#### Requirement
Your answer should consist solely of the lines from the first line of the data through the line with "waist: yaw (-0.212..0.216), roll", each reproduced exactly.

─── Data block ───

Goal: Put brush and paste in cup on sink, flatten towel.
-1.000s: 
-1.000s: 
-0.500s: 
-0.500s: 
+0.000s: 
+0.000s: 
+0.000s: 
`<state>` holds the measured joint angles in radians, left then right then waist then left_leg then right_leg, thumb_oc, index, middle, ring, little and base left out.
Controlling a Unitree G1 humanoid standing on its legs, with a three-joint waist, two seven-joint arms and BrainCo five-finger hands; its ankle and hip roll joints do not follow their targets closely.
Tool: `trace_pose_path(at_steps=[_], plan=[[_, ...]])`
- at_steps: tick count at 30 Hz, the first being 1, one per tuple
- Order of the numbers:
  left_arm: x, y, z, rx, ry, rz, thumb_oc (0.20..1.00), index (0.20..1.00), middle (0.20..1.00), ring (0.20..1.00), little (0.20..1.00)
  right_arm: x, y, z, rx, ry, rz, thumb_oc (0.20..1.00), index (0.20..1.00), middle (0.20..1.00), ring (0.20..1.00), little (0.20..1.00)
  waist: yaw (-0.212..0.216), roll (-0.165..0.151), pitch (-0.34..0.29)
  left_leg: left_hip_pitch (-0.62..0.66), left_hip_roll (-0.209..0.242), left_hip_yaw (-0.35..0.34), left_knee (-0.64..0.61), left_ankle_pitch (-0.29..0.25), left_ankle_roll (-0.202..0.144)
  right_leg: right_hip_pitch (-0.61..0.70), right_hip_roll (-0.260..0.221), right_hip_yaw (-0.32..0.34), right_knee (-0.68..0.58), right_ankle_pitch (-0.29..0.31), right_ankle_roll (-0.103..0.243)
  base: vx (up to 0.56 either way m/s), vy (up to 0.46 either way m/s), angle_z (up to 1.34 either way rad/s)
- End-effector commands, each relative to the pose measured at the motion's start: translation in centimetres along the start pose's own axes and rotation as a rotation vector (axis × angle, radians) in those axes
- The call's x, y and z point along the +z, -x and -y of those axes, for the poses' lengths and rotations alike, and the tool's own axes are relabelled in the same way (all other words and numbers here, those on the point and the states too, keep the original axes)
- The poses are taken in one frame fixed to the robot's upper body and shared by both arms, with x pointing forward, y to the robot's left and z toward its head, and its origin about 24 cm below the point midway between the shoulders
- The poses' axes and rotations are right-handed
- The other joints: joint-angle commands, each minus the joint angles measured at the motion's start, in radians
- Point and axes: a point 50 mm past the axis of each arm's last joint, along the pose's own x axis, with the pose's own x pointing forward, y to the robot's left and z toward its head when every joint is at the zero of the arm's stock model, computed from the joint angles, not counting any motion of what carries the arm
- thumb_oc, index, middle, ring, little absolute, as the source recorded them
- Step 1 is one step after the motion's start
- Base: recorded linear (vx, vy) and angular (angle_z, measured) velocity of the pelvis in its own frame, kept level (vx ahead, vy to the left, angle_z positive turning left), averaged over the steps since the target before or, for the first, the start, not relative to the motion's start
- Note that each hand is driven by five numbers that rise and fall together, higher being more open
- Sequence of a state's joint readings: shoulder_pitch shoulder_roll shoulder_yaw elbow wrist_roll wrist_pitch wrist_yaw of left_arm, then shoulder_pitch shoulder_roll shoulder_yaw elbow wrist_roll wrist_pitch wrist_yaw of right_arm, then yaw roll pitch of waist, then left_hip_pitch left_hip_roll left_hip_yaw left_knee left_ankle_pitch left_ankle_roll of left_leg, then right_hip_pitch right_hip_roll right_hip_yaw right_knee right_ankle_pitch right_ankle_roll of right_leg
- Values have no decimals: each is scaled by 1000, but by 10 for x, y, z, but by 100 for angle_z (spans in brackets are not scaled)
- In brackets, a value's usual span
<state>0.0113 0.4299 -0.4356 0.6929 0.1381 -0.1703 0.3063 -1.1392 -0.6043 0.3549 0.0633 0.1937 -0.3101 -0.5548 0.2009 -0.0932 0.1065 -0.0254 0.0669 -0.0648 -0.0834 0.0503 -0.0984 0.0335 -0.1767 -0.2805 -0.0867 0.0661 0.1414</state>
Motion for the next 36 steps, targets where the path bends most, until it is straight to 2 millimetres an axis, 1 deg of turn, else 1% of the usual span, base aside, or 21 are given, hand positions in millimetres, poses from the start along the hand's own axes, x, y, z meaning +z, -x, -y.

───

#### Solution
Goal: Put brush and paste in cup on sink, flatten towel.
-1.000s: 
-1.000s: 
-0.500s: 
-0.500s: 
+0.000s: 
+0.000s: 
+0.000s: 
`<state>` holds the measured joint angles in radians, left then right then waist then left_leg then right_leg, thumb_oc, index, middle, ring, little and base left out.
Controlling a Unitree G1 humanoid standing on its legs, with a three-joint waist, two seven-joint arms and BrainCo five-finger hands; its ankle and hip roll joints do not follow their targets closely.
Tool: `trace_pose_path(at_steps=[_], plan=[[_, ...]])`
- at_steps: tick count at 30 Hz, the first being 1, one per tuple
- Order of the numbers:
  left_arm: x, y, z, rx, ry, rz, thumb_oc (0.20..1.00), index (0.20..1.00), middle (0.20..1.00), ring (0.20..1.00), little (0.20..1.00)
  right_arm: x, y, z, rx, ry, rz, thumb_oc (0.20..1.00), index (0.20..1.00), middle (0.20..1.00), ring (0.20..1.00), little (0.20..1.00)
  waist: yaw (-0.212..0.216), roll (-0.165..0.151), pitch (-0.34..0.29)

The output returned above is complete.